AND WHY WOULD I even ask such a question? Well, I am just now getting around to Conjunctions 58, which includes a story by Christopher Sorrentino, "The Cursed."
The story's POV character, Nolan Dane, is a writer interested in film whose father, recently deceased, was a "coterie artist." In brief, Nolan Dane has traits in common with Sorrentino, son of the late great Gilbert Sorrentino and the author of, among other things, a book on the Charles Bronson film Death Wish.
Some time ago, Nolan Dane published an interview with the biographer of Frederic Constant, an "underground filmmaker" whose films rely on "midcentury homoerotic imagery" and who has also published "an anecdotal history of old Hollywood scandals." Constant was so incensed at the contents of the interview that he has--so Dane learns--placed a curse on the interviewee, the magazine, and the interviewer.
Dane's life has been difficult of a late, and he begins to think perhaps he actually has been operating under a curse. And so the story begins.
Okay. Constant sounds a lot like Kenneth Anger, director of Scorpio Rising (with its homoerotic biker gang) and other landmarks of underground film, and author of Hollywood Babylon. Furthermore, Anger is famous for an interest in the black arts. A scholar of Aleister Crowley, he would certainly know how to place a curse, were he ever so inclined.
Did Sorrentino ever interview Bill Landis, author of an unauthorized biography of Anger? No--but he did interview Zachary Lazar, author of Sway, one of those historical-novels-about-people-who-are-not-yet-dead-yet-are-referred-to-by-their-real-names. A genre that needs a name, and one probably prone to lawsuits, to say nothing of curses. Kenneth Anger does indeed figure prominently, as do some of the Rolling Stones and Charles Manson, in Sway. (I have not read and may never read Sway, but you or I can pick it up for one penny plus $3.99 shipping and handling on Amazon.)
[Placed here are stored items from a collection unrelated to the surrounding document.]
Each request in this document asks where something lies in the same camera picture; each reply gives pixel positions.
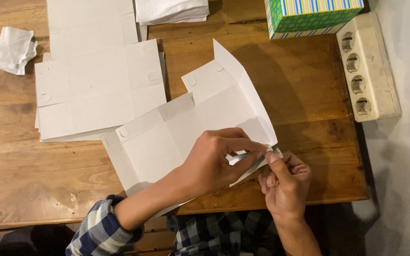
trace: hand
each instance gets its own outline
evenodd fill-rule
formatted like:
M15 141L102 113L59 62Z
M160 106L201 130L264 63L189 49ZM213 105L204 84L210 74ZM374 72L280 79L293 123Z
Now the hand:
M276 224L303 220L311 169L291 152L284 158L269 151L265 158L271 171L259 174L265 202Z
M266 149L264 144L251 141L241 128L205 131L196 140L185 162L168 176L175 181L172 185L182 187L182 194L186 196L182 199L187 201L235 183ZM226 155L235 155L242 150L251 153L230 165Z

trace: checkered sleeve
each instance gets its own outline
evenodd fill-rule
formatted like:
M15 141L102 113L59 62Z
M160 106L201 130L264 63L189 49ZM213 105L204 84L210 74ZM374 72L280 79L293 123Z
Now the checkered sleeve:
M124 230L113 211L113 206L122 200L120 195L109 195L98 201L66 248L66 256L109 256L139 241L144 227Z

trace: person
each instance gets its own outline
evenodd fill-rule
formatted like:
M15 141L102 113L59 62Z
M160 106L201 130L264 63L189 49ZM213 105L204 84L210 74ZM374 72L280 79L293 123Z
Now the person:
M242 150L249 154L229 165L226 155ZM109 195L97 202L66 255L106 256L128 249L142 238L143 224L156 213L229 187L263 154L271 171L259 174L259 183L271 216L263 211L169 216L168 227L177 233L170 255L321 255L304 219L309 166L290 152L280 158L266 150L241 128L203 132L185 162L159 181L124 200ZM276 247L279 239L283 248Z

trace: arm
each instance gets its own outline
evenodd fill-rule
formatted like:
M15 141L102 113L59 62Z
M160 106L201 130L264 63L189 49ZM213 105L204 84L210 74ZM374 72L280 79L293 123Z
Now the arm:
M124 200L111 195L97 202L67 247L66 255L107 256L122 251L142 237L146 220L165 208L228 187L266 149L251 141L241 128L203 132L185 162L159 181ZM242 150L251 153L229 165L225 156Z
M267 152L266 159L272 172L260 174L259 182L284 250L290 256L322 255L304 219L311 169L290 152L282 159Z

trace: power strip
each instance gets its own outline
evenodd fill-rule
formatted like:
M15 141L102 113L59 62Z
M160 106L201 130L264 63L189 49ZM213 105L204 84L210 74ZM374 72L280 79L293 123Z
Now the power strip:
M384 39L375 13L350 20L337 34L357 122L401 115Z

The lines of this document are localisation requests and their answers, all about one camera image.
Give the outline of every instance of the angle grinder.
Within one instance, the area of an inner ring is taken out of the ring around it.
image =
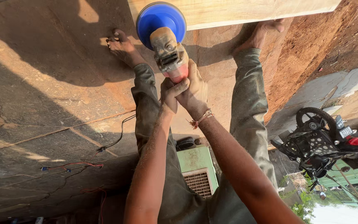
[[[166,2],[147,5],[139,13],[140,41],[154,51],[154,59],[165,77],[179,83],[189,74],[189,56],[180,43],[186,34],[186,20],[178,8]]]

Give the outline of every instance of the motorcycle mirror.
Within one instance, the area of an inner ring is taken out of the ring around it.
[[[327,195],[324,192],[321,191],[321,193],[320,193],[321,200],[324,200],[326,196]]]
[[[342,167],[341,168],[341,171],[342,172],[347,172],[347,171],[349,171],[351,168],[350,167]]]

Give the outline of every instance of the blue sanding disc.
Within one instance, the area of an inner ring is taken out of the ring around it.
[[[175,34],[176,41],[182,42],[186,34],[186,20],[180,10],[166,2],[155,2],[146,6],[138,16],[136,30],[140,41],[153,50],[150,35],[156,29],[168,27]]]

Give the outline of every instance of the bracelet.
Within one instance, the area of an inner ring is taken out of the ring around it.
[[[211,111],[211,108],[208,108],[206,110],[206,112],[202,115],[202,117],[200,118],[200,120],[196,121],[196,120],[192,120],[192,121],[188,121],[187,119],[187,122],[193,127],[193,130],[194,129],[197,129],[198,128],[198,125],[200,124],[200,122],[206,118],[210,118],[214,116],[214,114],[212,114],[212,111]]]

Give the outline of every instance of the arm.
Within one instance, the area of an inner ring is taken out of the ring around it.
[[[166,79],[161,86],[161,107],[152,135],[146,145],[146,154],[135,170],[127,203],[124,223],[157,223],[166,170],[166,148],[169,126],[177,112],[175,96],[189,86],[189,80],[173,86]]]
[[[189,61],[189,79],[188,90],[177,99],[194,120],[199,120],[208,108],[207,87],[195,63],[191,60]],[[302,223],[281,200],[274,186],[251,155],[238,144],[215,117],[202,120],[199,128],[211,144],[226,178],[258,223]]]

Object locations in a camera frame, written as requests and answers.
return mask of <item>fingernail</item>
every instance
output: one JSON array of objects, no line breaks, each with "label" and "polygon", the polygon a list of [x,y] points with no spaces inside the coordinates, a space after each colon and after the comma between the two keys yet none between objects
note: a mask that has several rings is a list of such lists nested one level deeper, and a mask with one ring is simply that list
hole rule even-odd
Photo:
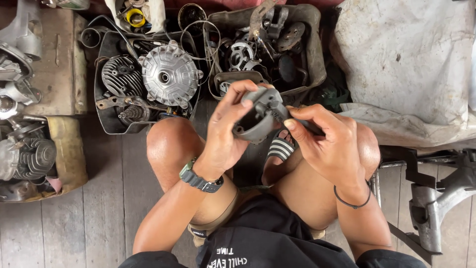
[{"label": "fingernail", "polygon": [[243,105],[243,107],[245,108],[249,108],[251,106],[253,106],[253,102],[251,100],[244,100],[241,102],[241,105]]},{"label": "fingernail", "polygon": [[296,128],[296,125],[294,124],[294,122],[291,119],[287,119],[283,123],[289,130],[293,130],[293,129]]}]

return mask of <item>green watch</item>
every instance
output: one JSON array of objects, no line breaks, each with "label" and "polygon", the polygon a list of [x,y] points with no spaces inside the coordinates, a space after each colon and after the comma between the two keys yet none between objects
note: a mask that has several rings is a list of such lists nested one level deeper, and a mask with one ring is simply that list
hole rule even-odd
[{"label": "green watch", "polygon": [[192,167],[195,164],[197,158],[193,158],[188,162],[178,174],[180,179],[192,187],[196,187],[206,193],[215,193],[223,185],[223,176],[214,182],[209,182],[204,180],[202,177],[199,177],[195,172],[192,171]]}]

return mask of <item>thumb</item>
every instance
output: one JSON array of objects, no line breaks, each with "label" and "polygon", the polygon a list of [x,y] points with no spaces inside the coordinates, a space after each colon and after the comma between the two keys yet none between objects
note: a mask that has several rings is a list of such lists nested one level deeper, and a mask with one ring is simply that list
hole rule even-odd
[{"label": "thumb", "polygon": [[311,143],[314,142],[311,134],[307,129],[295,119],[287,119],[283,122],[286,128],[289,130],[293,138],[297,141],[300,147],[309,148]]},{"label": "thumb", "polygon": [[231,131],[235,123],[245,116],[252,107],[253,102],[251,100],[244,100],[241,103],[235,104],[228,109],[221,118],[220,123]]}]

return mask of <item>yellow ring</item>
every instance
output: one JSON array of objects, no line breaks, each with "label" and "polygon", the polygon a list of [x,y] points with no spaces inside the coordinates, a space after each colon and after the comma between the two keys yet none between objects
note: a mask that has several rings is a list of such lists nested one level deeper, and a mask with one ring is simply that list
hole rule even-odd
[{"label": "yellow ring", "polygon": [[[137,24],[132,24],[132,22],[130,22],[130,18],[132,15],[134,14],[140,14],[142,15],[142,21],[137,23]],[[129,11],[127,11],[127,14],[126,14],[126,21],[129,22],[129,24],[132,26],[132,27],[136,27],[136,28],[139,28],[141,27],[142,25],[144,25],[146,23],[146,19],[144,17],[144,14],[142,13],[142,11],[140,11],[139,9],[131,9]]]}]

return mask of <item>wooden floor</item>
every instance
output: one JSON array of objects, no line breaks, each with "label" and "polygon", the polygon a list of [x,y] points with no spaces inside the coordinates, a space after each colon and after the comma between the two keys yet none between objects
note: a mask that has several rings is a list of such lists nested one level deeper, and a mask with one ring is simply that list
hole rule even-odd
[{"label": "wooden floor", "polygon": [[[214,102],[203,102],[195,127],[206,136]],[[163,195],[146,158],[145,131],[106,135],[99,123],[82,129],[90,181],[67,195],[40,202],[0,204],[0,268],[115,268],[132,253],[141,220]],[[260,146],[251,145],[238,168],[259,173]],[[451,168],[421,165],[420,171],[444,178]],[[248,176],[252,182],[256,176]],[[410,182],[405,167],[380,170],[382,209],[387,220],[413,231],[408,211]],[[248,184],[246,178],[241,184]],[[435,268],[476,268],[476,199],[466,199],[443,221],[443,252]],[[349,251],[338,222],[327,228],[326,241]],[[415,255],[394,238],[398,251]],[[184,232],[174,247],[180,263],[194,268],[196,249]]]}]

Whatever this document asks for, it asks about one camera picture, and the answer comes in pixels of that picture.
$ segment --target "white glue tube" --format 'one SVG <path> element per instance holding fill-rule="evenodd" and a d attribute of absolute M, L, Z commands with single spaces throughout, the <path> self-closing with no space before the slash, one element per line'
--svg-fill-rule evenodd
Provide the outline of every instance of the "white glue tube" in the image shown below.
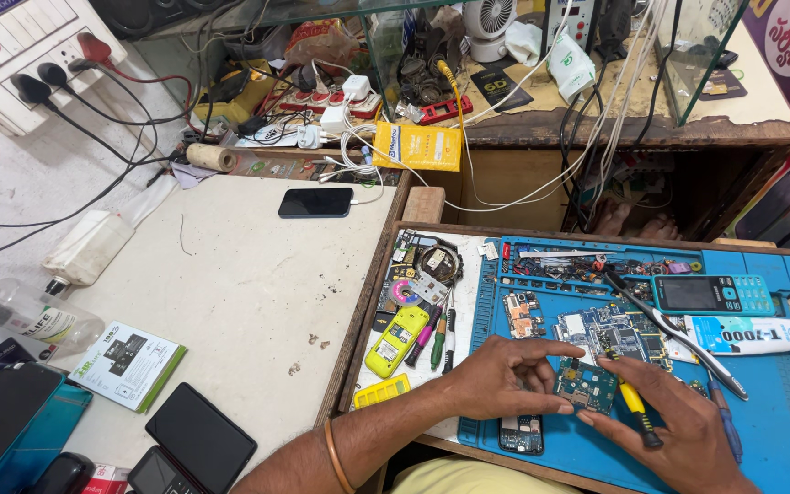
<path fill-rule="evenodd" d="M 790 352 L 790 319 L 784 317 L 685 316 L 685 327 L 710 354 Z"/>

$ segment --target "small white fan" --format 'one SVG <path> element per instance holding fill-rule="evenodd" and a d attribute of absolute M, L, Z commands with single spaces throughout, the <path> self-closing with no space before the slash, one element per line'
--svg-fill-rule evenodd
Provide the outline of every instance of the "small white fan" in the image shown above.
<path fill-rule="evenodd" d="M 471 37 L 471 58 L 495 62 L 507 54 L 505 29 L 517 18 L 516 0 L 479 0 L 465 3 L 465 29 Z"/>

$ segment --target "teal feature phone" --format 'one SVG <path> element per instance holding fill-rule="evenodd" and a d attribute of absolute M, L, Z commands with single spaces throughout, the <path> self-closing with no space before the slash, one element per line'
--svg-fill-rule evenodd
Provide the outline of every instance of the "teal feature phone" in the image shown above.
<path fill-rule="evenodd" d="M 651 277 L 654 304 L 664 314 L 697 316 L 772 316 L 775 312 L 763 278 L 755 275 Z"/>

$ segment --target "red power plug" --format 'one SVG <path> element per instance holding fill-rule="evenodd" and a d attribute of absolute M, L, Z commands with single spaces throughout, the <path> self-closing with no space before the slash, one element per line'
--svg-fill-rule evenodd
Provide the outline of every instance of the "red power plug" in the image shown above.
<path fill-rule="evenodd" d="M 102 63 L 105 67 L 114 70 L 115 65 L 109 60 L 112 54 L 112 47 L 108 46 L 104 41 L 96 38 L 89 32 L 78 33 L 78 44 L 84 52 L 84 58 L 96 63 Z"/>

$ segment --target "yellow screwdriver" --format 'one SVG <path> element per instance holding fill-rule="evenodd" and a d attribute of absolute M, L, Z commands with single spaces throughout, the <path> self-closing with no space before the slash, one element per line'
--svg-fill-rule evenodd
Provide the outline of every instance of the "yellow screwdriver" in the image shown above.
<path fill-rule="evenodd" d="M 597 334 L 599 342 L 606 350 L 606 356 L 611 360 L 620 360 L 620 355 L 611 347 L 611 340 L 603 333 Z M 645 447 L 660 447 L 664 444 L 662 440 L 654 432 L 654 426 L 645 415 L 645 405 L 642 403 L 642 398 L 639 392 L 635 390 L 629 383 L 624 381 L 618 376 L 618 386 L 620 387 L 620 394 L 623 395 L 623 401 L 627 402 L 627 407 L 630 408 L 635 421 L 639 424 L 639 433 L 642 435 L 642 444 Z"/>

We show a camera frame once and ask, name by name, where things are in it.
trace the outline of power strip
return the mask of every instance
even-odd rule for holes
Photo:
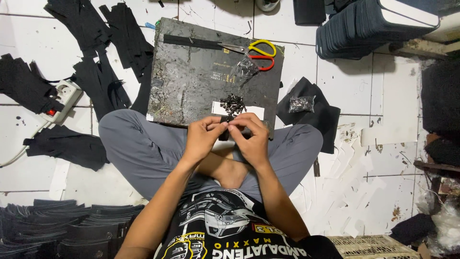
[[[64,109],[62,109],[61,112],[50,110],[45,113],[40,113],[42,118],[51,123],[61,122],[82,93],[80,87],[70,80],[61,80],[57,83],[56,90],[57,95],[55,98],[64,105]]]

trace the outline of power cord
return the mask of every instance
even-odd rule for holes
[[[41,129],[48,128],[51,124],[52,124],[51,122],[46,121],[39,128],[37,128],[37,130],[32,134],[32,136],[30,138],[33,138],[35,136],[35,134],[37,134]],[[19,150],[19,152],[12,159],[8,160],[5,163],[0,164],[0,168],[15,162],[18,158],[20,158],[24,154],[26,148],[27,148],[27,146],[23,146],[21,148],[21,150]]]

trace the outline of gray pants
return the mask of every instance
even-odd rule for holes
[[[99,135],[107,158],[147,200],[155,195],[185,150],[187,129],[149,122],[141,113],[117,110],[99,122]],[[313,165],[322,147],[321,133],[310,125],[275,130],[268,144],[271,166],[290,195]],[[234,152],[234,159],[241,158]],[[194,173],[184,196],[222,189],[212,178]],[[254,171],[238,189],[262,202]]]

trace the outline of scissor blade
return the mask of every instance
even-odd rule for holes
[[[238,53],[246,53],[246,48],[245,47],[241,47],[241,46],[237,46],[237,45],[229,45],[229,44],[223,44],[223,43],[218,43],[219,46],[221,47],[224,47],[226,49],[229,49],[231,51],[235,51],[235,52],[238,52]]]

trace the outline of black t-shirt
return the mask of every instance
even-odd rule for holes
[[[326,237],[295,242],[266,220],[263,204],[235,189],[189,196],[178,207],[158,259],[337,258]]]

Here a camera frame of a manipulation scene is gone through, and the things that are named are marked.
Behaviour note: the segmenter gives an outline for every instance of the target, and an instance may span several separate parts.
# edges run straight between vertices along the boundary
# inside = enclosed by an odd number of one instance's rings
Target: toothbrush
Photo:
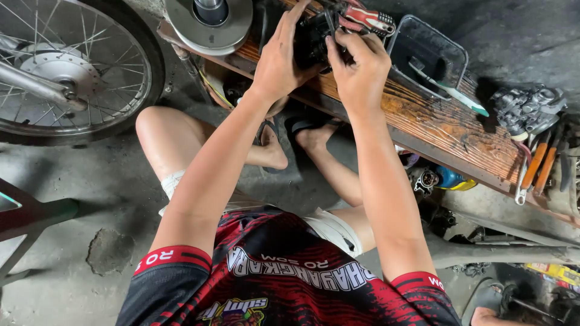
[[[456,100],[460,101],[461,103],[467,105],[467,107],[471,108],[473,111],[475,111],[475,112],[477,112],[485,117],[490,116],[490,114],[487,113],[487,111],[484,109],[483,106],[475,103],[472,99],[465,96],[463,93],[461,93],[457,89],[455,89],[453,87],[446,86],[446,85],[442,84],[441,82],[435,81],[435,80],[433,80],[433,78],[430,78],[429,76],[427,76],[423,72],[423,68],[425,68],[425,65],[421,61],[419,61],[419,59],[412,57],[411,61],[409,61],[409,66],[411,68],[413,68],[413,70],[415,70],[421,77],[425,78],[428,82],[430,82],[433,85],[437,85],[437,87],[446,91],[449,95],[451,95],[452,97],[454,97]]]

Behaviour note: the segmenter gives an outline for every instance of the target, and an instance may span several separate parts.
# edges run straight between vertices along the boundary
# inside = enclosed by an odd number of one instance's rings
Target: metal disc
[[[201,23],[193,13],[193,0],[166,0],[167,18],[188,46],[203,54],[223,56],[246,41],[252,24],[252,0],[227,0],[229,15],[220,26]]]

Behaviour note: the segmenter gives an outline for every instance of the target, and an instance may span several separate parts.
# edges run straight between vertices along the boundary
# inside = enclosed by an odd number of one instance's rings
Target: wooden plank
[[[258,46],[252,41],[247,41],[233,55],[215,57],[203,55],[189,48],[177,37],[173,27],[166,21],[160,23],[158,33],[170,43],[253,79],[253,72],[260,57]],[[466,94],[473,94],[475,86],[464,79],[461,90]],[[343,121],[349,121],[346,110],[339,100],[332,74],[312,79],[290,96]],[[391,81],[385,84],[382,108],[395,144],[500,193],[513,196],[521,157],[509,140],[509,134],[505,129],[498,127],[495,133],[485,133],[476,120],[475,112],[463,107],[459,102],[423,99]],[[488,169],[489,166],[495,166],[493,171],[503,174],[494,174]],[[527,201],[546,214],[580,227],[580,221],[546,210],[545,203],[536,201],[531,195]]]

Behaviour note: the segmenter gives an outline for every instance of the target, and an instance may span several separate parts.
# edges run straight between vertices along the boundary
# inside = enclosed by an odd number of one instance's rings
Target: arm
[[[264,47],[254,82],[186,169],[161,219],[150,252],[189,245],[210,257],[222,211],[270,106],[318,73],[298,71],[293,60],[296,22],[310,1],[285,12]]]
[[[347,47],[355,61],[345,64],[336,43],[327,38],[328,59],[353,127],[362,201],[383,274],[390,281],[413,271],[434,274],[415,196],[380,108],[389,55],[375,34],[361,37],[337,31],[336,41]]]

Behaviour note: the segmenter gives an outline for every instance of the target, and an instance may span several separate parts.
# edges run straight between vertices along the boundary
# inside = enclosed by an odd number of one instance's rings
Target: logo on jersey
[[[210,326],[261,326],[264,320],[264,309],[268,305],[267,298],[242,301],[229,299],[223,305],[214,302],[213,305],[200,312],[196,320],[209,320]]]

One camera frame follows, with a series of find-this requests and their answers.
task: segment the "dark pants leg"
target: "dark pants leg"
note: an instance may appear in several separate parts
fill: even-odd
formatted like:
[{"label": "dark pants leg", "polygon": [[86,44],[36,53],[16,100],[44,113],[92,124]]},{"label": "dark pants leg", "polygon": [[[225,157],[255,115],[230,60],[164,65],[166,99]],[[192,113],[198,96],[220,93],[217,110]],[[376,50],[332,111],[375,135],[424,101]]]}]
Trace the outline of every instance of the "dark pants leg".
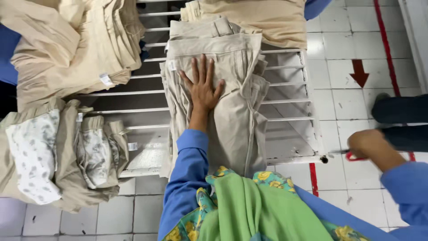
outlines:
[{"label": "dark pants leg", "polygon": [[[375,103],[372,115],[379,123],[428,122],[428,95],[392,97]],[[428,125],[382,129],[386,139],[398,151],[428,152]]]}]

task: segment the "white metal rack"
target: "white metal rack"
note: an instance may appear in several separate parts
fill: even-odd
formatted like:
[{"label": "white metal rack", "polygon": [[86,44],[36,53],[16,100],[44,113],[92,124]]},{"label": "white metal rack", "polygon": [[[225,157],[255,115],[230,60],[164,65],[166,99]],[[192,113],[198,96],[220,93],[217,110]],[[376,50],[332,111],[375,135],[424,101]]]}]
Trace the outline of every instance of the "white metal rack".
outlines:
[{"label": "white metal rack", "polygon": [[[137,3],[146,3],[146,8],[143,9],[145,13],[140,14],[140,19],[147,27],[144,40],[147,41],[146,48],[151,57],[143,62],[138,73],[133,74],[132,80],[125,87],[127,90],[117,91],[116,87],[107,92],[82,94],[78,97],[83,103],[94,106],[97,110],[89,114],[102,114],[104,118],[111,120],[122,119],[126,129],[132,130],[131,133],[139,131],[135,136],[129,135],[130,139],[134,138],[139,142],[139,149],[134,157],[131,157],[133,160],[121,177],[157,174],[162,159],[169,155],[164,143],[169,128],[169,109],[165,91],[159,88],[159,67],[158,73],[153,73],[158,62],[166,60],[163,47],[166,46],[169,35],[167,18],[180,15],[179,11],[158,12],[159,9],[168,10],[167,1],[137,0]],[[172,4],[179,1],[169,0]],[[266,55],[269,63],[264,77],[270,82],[270,90],[259,111],[268,118],[268,164],[320,162],[324,149],[307,73],[305,50],[264,45],[262,53]],[[158,89],[152,90],[151,84],[156,85]],[[105,104],[105,98],[114,99],[109,99],[108,104]],[[163,136],[163,139],[158,141],[156,136]]]}]

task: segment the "person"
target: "person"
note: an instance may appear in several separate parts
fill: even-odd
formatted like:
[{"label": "person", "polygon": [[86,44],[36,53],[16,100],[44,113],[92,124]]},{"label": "person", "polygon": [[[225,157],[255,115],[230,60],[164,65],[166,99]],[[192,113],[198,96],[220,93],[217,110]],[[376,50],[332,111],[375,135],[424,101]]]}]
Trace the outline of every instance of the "person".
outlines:
[{"label": "person", "polygon": [[[391,97],[380,93],[372,108],[373,118],[381,124],[427,123],[428,94],[415,97]],[[397,151],[428,152],[428,125],[381,129]]]},{"label": "person", "polygon": [[163,200],[158,240],[428,240],[428,164],[406,162],[379,130],[354,133],[348,140],[357,157],[383,172],[380,180],[409,224],[389,233],[312,195],[276,172],[253,179],[220,167],[208,173],[207,116],[224,81],[211,86],[214,62],[192,60],[193,81],[180,72],[193,102],[189,128],[177,140],[178,158]]}]

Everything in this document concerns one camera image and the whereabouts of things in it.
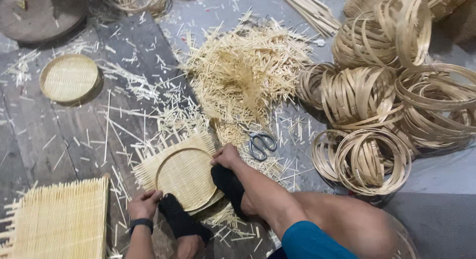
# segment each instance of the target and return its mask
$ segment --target person
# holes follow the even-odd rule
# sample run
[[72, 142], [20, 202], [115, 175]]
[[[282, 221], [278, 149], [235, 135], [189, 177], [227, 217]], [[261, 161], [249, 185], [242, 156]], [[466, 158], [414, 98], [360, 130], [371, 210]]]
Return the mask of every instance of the person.
[[[224, 145], [210, 163], [213, 182], [235, 213], [245, 221], [261, 217], [281, 240], [282, 247], [270, 259], [382, 259], [394, 253], [395, 236], [386, 213], [365, 202], [318, 192], [289, 193], [241, 160], [232, 144]], [[162, 198], [161, 191], [153, 190], [128, 205], [133, 221], [126, 259], [154, 258], [152, 226], [134, 221], [151, 221], [157, 204], [178, 241], [171, 258], [193, 258], [208, 243], [211, 231], [195, 222], [174, 195]]]

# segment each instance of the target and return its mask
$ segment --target black sock
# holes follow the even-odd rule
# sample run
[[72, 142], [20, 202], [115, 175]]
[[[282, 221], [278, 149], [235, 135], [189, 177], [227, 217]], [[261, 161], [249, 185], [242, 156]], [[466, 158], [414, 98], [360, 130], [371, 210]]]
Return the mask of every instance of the black sock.
[[165, 216], [167, 223], [174, 232], [175, 238], [199, 235], [205, 245], [210, 240], [210, 229], [206, 228], [201, 223], [194, 222], [192, 217], [183, 210], [174, 195], [170, 193], [166, 194], [159, 202], [158, 210]]
[[245, 189], [235, 173], [218, 164], [211, 168], [211, 177], [213, 178], [213, 183], [215, 183], [218, 189], [223, 191], [225, 198], [231, 202], [238, 217], [248, 221], [249, 217], [241, 210], [241, 199], [243, 194], [245, 194]]

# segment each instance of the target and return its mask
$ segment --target blue shorts
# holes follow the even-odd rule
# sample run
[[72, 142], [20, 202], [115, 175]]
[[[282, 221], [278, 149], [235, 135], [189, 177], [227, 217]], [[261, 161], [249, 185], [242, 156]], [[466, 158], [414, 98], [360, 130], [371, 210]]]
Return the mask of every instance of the blue shorts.
[[309, 221], [300, 221], [288, 228], [284, 232], [281, 244], [284, 252], [277, 250], [269, 258], [357, 259], [354, 254]]

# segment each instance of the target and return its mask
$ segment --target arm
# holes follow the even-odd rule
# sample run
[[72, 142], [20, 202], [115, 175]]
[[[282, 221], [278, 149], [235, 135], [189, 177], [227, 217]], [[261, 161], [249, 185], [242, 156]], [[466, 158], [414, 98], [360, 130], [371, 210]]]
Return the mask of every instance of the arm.
[[[157, 209], [157, 203], [162, 198], [162, 191], [151, 190], [135, 198], [128, 204], [131, 219], [146, 218], [152, 221]], [[126, 259], [154, 259], [152, 236], [145, 225], [134, 227]]]
[[214, 156], [211, 164], [231, 169], [243, 187], [254, 210], [271, 226], [279, 239], [284, 232], [308, 217], [301, 204], [285, 188], [247, 165], [232, 144], [226, 144]]

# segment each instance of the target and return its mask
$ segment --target scissors
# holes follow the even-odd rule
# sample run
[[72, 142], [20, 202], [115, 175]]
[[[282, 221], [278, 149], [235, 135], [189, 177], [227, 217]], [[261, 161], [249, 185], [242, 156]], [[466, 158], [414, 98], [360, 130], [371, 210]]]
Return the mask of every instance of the scissors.
[[264, 149], [267, 149], [271, 152], [276, 151], [277, 145], [276, 140], [268, 134], [257, 134], [249, 131], [248, 126], [241, 123], [241, 126], [245, 129], [245, 132], [249, 134], [249, 153], [251, 156], [258, 161], [265, 161], [268, 158]]
In sum: Kenneth Anger may in fact have been annoyed at Christopher Sorrentino for his role in promoting a novel Anger may have thought defamatory of himself, and Anger may actually have threatened to curse him.
Which is interesting, no? But beyond all that, "The Cursed" turns out to be a great story. Dane is led to acknowledge that the ordinary burdens of life--loss of love, loss of health, loss of life itself--are such that every one of us has all too many reasons to think of ourselves as "cursed" already, that we all somehow have to manage in a world not designed to preserve us. If the only thing we had to worry about was bad-tempered underground filmmakers, life would be pretty sweet.